Work to complete: Repeat the whole listing below exactly as it reads.

Raw data:
>>>>

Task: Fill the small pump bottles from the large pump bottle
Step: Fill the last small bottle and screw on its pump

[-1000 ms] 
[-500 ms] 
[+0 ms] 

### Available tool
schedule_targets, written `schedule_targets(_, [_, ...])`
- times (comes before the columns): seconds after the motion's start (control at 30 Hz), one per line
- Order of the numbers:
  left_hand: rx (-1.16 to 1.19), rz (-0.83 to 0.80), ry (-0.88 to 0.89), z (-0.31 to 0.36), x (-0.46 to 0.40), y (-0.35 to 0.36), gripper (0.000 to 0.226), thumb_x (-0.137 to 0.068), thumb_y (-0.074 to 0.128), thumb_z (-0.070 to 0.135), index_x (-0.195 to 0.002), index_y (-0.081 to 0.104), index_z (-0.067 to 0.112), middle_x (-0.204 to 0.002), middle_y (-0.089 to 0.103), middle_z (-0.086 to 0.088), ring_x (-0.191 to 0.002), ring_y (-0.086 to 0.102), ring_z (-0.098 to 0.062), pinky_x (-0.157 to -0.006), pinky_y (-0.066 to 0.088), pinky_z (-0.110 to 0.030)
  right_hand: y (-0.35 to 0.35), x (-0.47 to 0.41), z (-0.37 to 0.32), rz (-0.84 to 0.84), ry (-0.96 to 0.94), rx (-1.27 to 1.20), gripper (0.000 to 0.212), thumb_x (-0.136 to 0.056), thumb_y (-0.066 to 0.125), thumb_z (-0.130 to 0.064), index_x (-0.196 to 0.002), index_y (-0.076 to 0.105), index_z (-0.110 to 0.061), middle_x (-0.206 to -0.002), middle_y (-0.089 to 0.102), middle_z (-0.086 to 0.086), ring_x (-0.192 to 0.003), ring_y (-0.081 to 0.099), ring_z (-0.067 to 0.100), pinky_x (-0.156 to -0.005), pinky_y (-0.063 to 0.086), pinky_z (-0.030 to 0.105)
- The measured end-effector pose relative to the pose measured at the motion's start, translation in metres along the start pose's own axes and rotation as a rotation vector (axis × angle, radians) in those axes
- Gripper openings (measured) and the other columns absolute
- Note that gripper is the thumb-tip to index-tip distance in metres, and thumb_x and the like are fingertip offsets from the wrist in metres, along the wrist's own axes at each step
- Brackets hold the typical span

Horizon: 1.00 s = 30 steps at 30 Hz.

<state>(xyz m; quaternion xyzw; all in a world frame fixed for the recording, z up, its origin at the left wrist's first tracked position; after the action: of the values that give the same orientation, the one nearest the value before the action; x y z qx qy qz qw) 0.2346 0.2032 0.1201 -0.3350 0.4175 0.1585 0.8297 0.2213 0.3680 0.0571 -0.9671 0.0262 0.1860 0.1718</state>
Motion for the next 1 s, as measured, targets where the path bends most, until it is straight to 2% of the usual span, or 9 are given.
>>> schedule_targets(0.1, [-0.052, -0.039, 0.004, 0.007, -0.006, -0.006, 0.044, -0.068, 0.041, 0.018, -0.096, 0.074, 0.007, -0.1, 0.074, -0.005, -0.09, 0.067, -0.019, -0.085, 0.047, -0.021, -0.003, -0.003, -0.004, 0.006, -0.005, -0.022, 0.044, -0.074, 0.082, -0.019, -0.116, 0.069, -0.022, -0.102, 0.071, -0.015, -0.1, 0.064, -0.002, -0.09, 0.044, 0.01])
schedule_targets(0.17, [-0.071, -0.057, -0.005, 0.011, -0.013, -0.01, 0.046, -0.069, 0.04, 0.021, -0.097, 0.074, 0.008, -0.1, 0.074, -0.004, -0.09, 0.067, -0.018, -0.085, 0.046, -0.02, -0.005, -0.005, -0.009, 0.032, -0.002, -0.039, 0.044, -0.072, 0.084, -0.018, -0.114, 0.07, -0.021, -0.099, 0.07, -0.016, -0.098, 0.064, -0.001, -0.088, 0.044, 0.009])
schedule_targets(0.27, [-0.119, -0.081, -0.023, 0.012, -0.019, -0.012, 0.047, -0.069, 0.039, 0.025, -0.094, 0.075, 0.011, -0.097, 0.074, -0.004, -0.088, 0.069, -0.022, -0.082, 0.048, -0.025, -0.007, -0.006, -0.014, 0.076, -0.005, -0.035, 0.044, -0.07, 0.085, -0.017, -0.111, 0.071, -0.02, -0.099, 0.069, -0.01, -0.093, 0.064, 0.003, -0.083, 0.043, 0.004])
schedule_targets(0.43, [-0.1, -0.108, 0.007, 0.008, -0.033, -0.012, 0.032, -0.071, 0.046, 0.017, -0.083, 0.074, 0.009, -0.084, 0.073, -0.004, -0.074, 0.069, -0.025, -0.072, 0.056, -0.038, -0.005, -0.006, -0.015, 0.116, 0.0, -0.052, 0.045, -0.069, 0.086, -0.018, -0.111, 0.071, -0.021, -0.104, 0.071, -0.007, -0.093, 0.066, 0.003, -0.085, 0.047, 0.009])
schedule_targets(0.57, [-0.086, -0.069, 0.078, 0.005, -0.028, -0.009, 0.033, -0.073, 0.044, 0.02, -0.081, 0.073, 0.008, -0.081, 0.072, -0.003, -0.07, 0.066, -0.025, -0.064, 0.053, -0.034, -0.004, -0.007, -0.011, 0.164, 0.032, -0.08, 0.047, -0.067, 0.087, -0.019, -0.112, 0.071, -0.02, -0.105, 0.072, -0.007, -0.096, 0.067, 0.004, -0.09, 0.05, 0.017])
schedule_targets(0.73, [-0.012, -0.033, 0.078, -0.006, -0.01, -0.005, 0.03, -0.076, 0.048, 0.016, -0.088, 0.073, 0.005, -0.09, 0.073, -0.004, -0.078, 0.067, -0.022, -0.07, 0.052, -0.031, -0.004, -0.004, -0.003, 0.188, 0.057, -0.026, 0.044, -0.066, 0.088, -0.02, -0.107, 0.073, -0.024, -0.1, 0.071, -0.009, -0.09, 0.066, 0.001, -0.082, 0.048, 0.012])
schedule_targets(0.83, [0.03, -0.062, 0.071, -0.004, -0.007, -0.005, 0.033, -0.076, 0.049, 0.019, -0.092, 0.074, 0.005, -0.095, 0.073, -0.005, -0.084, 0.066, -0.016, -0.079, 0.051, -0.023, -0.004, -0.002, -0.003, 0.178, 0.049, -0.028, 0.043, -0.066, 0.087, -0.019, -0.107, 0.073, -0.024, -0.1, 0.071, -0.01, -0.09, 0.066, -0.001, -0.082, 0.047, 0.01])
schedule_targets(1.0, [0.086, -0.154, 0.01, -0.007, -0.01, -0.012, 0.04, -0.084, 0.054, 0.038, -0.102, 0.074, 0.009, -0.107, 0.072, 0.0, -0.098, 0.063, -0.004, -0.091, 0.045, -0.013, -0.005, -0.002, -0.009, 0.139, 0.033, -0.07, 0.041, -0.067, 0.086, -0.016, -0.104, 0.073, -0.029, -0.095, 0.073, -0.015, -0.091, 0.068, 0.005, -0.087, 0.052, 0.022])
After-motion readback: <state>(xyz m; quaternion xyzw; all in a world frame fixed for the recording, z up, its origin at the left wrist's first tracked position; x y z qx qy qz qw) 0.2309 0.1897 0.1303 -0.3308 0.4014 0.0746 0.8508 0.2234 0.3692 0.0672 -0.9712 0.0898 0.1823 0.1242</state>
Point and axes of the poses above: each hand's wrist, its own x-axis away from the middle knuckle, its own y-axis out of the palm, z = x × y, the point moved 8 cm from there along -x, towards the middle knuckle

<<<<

Task answer:
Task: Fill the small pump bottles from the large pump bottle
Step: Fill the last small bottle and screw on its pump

[-1000 ms] 
[-500 ms] 
[+0 ms] 

### Available tool
schedule_targets, written `schedule_targets(_, [_, ...])`
- times (comes before the columns): seconds after the motion's start (control at 30 Hz), one per line
- Order of the numbers:
  left_hand: rx (-1.16 to 1.19), rz (-0.83 to 0.80), ry (-0.88 to 0.89), z (-0.31 to 0.36), x (-0.46 to 0.40), y (-0.35 to 0.36), gripper (0.000 to 0.226), thumb_x (-0.137 to 0.068), thumb_y (-0.074 to 0.128), thumb_z (-0.070 to 0.135), index_x (-0.195 to 0.002), index_y (-0.081 to 0.104), index_z (-0.067 to 0.112), middle_x (-0.204 to 0.002), middle_y (-0.089 to 0.103), middle_z (-0.086 to 0.088), ring_x (-0.191 to 0.002), ring_y (-0.086 to 0.102), ring_z (-0.098 to 0.062), pinky_x (-0.157 to -0.006), pinky_y (-0.066 to 0.088), pinky_z (-0.110 to 0.030)
  right_hand: y (-0.35 to 0.35), x (-0.47 to 0.41), z (-0.37 to 0.32), rz (-0.84 to 0.84), ry (-0.96 to 0.94), rx (-1.27 to 1.20), gripper (0.000 to 0.212), thumb_x (-0.136 to 0.056), thumb_y (-0.066 to 0.125), thumb_z (-0.130 to 0.064), index_x (-0.196 to 0.002), index_y (-0.076 to 0.105), index_z (-0.110 to 0.061), middle_x (-0.206 to -0.002), middle_y (-0.089 to 0.102), middle_z (-0.086 to 0.086), ring_x (-0.192 to 0.003), ring_y (-0.081 to 0.099), ring_z (-0.067 to 0.100), pinky_x (-0.156 to -0.005), pinky_y (-0.063 to 0.086), pinky_z (-0.030 to 0.105)
- The measured end-effector pose relative to the pose measured at the motion's start, translation in metres along the start pose's own axes and rotation as a rotation vector (axis × angle, radians) in those axes
- Gripper openings (measured) and the other columns absolute
- Note that gripper is the thumb-tip to index-tip distance in metres, and thumb_x and the like are fingertip offsets from the wrist in metres, along the wrist's own axes at each step
- Brackets hold the typical span

Horizon: 1.00 s = 30 steps at 30 Hz.

<state>(xyz m; quaternion xyzw; all in a world frame fixed for the recording, z up, its origin at the left wrist's first tracked position; after the action: of the values that give the same orientation, the one nearest the value before the action; x y z qx qy qz qw) 0.2346 0.2032 0.1201 -0.3350 0.4175 0.1585 0.8297 0.2213 0.3680 0.0571 -0.9671 0.0262 0.1860 0.1718</state>
Motion for the next 1 s, as measured, targets where the path bends most, until it is straight to 2% of the usual span, or 9 are given.
>>> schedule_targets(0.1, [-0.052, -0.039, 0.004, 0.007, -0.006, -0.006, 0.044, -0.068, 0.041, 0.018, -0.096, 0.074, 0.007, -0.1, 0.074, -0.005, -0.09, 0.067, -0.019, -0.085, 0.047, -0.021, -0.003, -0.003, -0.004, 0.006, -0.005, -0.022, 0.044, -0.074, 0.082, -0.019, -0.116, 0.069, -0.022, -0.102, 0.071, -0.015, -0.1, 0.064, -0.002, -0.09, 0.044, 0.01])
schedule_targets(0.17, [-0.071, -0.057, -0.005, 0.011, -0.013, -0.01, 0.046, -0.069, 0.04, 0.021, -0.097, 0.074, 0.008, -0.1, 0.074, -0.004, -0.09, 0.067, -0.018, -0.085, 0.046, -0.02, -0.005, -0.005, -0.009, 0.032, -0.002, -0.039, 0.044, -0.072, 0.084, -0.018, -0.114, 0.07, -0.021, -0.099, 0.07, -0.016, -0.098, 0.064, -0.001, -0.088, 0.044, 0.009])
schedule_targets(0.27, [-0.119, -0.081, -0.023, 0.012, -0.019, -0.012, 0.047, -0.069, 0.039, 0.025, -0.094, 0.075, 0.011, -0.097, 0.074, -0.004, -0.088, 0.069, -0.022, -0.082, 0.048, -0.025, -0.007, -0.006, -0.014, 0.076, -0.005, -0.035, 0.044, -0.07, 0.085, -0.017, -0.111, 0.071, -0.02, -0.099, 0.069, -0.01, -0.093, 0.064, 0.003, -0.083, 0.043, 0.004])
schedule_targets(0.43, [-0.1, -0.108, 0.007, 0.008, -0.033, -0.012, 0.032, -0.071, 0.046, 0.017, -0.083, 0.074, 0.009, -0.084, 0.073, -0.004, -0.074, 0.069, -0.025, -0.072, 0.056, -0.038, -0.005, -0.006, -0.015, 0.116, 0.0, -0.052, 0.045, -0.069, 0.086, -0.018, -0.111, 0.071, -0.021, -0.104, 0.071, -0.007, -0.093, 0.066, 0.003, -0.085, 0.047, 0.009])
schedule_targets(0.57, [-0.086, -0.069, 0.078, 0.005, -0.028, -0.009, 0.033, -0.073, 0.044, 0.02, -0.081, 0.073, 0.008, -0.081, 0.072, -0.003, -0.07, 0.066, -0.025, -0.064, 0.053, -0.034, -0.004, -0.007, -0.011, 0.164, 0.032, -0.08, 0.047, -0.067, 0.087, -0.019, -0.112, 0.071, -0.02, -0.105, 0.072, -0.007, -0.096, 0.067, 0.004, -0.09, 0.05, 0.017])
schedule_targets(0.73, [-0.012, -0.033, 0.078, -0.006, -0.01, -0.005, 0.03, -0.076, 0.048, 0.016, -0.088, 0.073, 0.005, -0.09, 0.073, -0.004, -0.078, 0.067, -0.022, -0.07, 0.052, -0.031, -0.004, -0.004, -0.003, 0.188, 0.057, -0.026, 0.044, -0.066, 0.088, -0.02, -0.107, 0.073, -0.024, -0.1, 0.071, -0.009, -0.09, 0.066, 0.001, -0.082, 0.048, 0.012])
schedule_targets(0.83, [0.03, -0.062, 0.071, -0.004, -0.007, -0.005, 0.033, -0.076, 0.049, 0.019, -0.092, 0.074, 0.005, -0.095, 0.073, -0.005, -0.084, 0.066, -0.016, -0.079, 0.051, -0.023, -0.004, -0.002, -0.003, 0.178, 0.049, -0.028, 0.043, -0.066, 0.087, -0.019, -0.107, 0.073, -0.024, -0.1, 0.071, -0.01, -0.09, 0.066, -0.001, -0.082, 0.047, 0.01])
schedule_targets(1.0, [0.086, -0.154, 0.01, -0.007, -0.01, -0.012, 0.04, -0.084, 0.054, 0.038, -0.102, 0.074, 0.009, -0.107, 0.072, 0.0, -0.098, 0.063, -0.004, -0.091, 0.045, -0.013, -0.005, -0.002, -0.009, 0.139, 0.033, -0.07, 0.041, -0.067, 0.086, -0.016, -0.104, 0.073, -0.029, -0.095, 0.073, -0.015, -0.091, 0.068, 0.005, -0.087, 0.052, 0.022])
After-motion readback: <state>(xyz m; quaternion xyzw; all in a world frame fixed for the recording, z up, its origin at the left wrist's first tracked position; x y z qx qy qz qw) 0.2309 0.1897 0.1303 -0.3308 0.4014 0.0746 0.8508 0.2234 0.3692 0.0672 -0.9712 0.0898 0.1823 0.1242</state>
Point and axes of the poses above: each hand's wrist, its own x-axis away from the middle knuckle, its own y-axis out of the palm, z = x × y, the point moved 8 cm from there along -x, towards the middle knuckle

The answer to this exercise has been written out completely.